Jeder bahnbrechende Geistesblitz, der diesen Namen verdient, ist einen Jubelschrei wert. Die meisten von uns würden wahrscheinlich "Hurra!" sagen, aber wir könnten auch "Heureka!" rufen. Heureka ist ein Wort aus dem Altgriechischen und bedeutet "Ich habe es gefunden!". Es ist bemerkenswert, dass ein 2000 Jahre alter Ausruf aus dem antiken Griechenland überhaupt in Erinnerung geblieben ist. Er stammt von Archimedes, dem griechischen Philosophen und Mathematiker, dem selbst ein Geistesblitz widerfuhr: die Entdeckung des hydrostatischen Prinzips. Die legendäre Geschichte von Archimedes ist so schön und einleuchtend, dass sie durchaus glaubwürdig erscheint.

Was passiert also in unserem Kopf, wenn wir eine zündende Idee haben?

Erst wenn wir verstehen, welche gedanklichen Prozesse unseren Geistesblitzen zugrunde liegen, können wir diese Fähigkeit gezielt zur Lösung von Aufgaben einsetzen.

Psychologen haben die Kreativität und die Fähigkeit des Problemlösens untersucht.

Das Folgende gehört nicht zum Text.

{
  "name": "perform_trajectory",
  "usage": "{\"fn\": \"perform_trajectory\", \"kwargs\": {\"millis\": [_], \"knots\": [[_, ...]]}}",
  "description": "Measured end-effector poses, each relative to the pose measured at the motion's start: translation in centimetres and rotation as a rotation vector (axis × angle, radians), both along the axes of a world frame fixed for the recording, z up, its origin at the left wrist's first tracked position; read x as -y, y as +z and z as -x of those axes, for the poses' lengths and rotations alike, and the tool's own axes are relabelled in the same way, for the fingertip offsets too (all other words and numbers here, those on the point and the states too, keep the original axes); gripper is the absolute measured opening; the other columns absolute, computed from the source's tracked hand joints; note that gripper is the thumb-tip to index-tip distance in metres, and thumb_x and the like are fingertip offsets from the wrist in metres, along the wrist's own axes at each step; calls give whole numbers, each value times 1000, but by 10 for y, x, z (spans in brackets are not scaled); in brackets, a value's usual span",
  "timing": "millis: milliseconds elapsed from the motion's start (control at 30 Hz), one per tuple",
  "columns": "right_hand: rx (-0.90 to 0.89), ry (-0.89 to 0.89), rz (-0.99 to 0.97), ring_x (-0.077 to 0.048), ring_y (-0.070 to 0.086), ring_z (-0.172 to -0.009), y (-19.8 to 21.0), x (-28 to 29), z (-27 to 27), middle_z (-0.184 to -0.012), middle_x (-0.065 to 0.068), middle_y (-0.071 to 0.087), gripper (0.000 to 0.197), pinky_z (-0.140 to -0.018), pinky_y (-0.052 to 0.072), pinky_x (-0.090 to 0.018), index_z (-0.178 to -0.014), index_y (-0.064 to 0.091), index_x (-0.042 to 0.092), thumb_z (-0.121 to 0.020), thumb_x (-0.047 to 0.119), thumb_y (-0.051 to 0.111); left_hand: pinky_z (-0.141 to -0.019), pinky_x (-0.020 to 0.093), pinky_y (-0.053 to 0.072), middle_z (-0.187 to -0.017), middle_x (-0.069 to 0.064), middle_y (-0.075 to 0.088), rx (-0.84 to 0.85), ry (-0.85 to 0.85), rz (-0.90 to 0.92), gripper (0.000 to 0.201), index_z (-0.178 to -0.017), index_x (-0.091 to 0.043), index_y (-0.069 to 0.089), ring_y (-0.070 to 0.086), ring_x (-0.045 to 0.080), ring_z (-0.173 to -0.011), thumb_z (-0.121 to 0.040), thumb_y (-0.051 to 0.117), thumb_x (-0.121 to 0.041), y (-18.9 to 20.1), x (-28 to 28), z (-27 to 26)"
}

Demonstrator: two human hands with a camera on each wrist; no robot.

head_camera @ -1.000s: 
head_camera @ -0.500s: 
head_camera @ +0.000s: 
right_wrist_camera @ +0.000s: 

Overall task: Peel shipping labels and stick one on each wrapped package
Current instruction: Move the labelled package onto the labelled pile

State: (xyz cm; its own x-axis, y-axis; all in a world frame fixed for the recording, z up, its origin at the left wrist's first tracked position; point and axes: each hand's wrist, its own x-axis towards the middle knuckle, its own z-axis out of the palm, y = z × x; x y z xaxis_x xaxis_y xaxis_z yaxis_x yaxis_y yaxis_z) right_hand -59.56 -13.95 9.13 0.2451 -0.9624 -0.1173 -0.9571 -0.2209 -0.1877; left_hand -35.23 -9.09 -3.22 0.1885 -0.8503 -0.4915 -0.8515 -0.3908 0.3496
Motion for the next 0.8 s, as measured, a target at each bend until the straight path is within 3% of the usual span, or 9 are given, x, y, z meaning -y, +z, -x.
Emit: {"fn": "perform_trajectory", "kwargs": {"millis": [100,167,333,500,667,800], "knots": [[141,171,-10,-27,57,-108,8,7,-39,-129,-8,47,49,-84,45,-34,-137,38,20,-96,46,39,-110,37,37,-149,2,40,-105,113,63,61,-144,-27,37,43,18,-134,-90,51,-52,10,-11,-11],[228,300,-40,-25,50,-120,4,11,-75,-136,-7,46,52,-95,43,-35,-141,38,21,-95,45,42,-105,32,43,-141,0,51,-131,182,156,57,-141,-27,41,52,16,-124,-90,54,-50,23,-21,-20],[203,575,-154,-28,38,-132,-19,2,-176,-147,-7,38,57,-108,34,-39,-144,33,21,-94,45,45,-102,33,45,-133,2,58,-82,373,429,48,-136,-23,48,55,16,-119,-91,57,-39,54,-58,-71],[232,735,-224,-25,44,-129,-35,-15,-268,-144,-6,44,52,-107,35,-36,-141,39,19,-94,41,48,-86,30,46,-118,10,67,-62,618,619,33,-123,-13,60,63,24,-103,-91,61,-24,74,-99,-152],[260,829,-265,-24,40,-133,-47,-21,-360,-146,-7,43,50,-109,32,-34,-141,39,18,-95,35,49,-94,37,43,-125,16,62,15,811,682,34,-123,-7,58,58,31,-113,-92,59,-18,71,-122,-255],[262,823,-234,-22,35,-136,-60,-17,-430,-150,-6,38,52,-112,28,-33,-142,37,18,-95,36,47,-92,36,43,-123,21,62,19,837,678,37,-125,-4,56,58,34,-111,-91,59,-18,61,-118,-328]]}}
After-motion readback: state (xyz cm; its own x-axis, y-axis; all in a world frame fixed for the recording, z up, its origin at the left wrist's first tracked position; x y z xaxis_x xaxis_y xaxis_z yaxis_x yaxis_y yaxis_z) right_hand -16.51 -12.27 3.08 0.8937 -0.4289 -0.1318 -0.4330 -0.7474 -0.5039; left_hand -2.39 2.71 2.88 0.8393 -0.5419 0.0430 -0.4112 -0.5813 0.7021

Auch Wissenschafts-, Kunsthistoriker und viele andere Wissenschaftler haben sich dieser Frage gewidmet. Bei einem Vergleich aller Untersuchungen trifft man häufig auf eine Feststellung: Die Arbeit wird von besonderen geistigen Prozessen erledigt. Diese treten nur ab und zu in Aktion, und vielleicht auch nur bei sehr begabten Personen. Manche Forscher glauben, dass Geistesblitze durch die sogenannte Inkubation entstehen, ein geistiger Mechanismus, der für uns Probleme lösen kann, während wir uns mit ganz alltäglichen Dingen beschäftigen.

Eine andere These lautet: Der Weg, auf dem die Geistesblitze zustande kommen, lässt nicht auf unterschwellige geistige Prozesse schließen, sondern auf die Struktur der Probleme selbst. Viele Probleme sind gewissermaßen ‚vernünftig'. Man kann sie Schritt für Schritt analysieren und lösen. Gewisse Darstellungen aber sind ‚unvernünftig'. Sie eignen sich nicht für ein schrittweises Durchdenken. Man muss sich ihnen über Umwege nähern und auf den Geistesblitz hoffen.

David Perkins hat dafür das Modell der Klondike-Probleme mit der Klondike-Logik zur Lösungsfindung erarbeitet. Er führt alle anderen Ansätze zur Erklärung von geistigen Prozessen, Geistesblitzen und Denken auf der Überholspur darauf zurück.

Für uns ist es ein ‚sowohl als auch'. Denn je nach Kultur, Ausbildung, Erfahrungen und persönlichen Leidenschaften setzt sich jeder von uns mit einer speziellen Art von Problemstrukturen auseinander und versucht, für diese problematischen Situationen Lösungen zu finden. Viele erfolgreiche Erfinder und kreative Menschen haben gelernt, ihre eigenen Ausprägungen von Denkprozessen sowie das Schaffen der richtigen Atmosphäre für Inspiration heraus zu finden. Jeder kann die Grundregeln und die Methoden lernen. Anschließend muss er die für sich richtigen bzw. nützlichen Strukturen entwickeln und in seiner persönlichen Anwendung optimieren.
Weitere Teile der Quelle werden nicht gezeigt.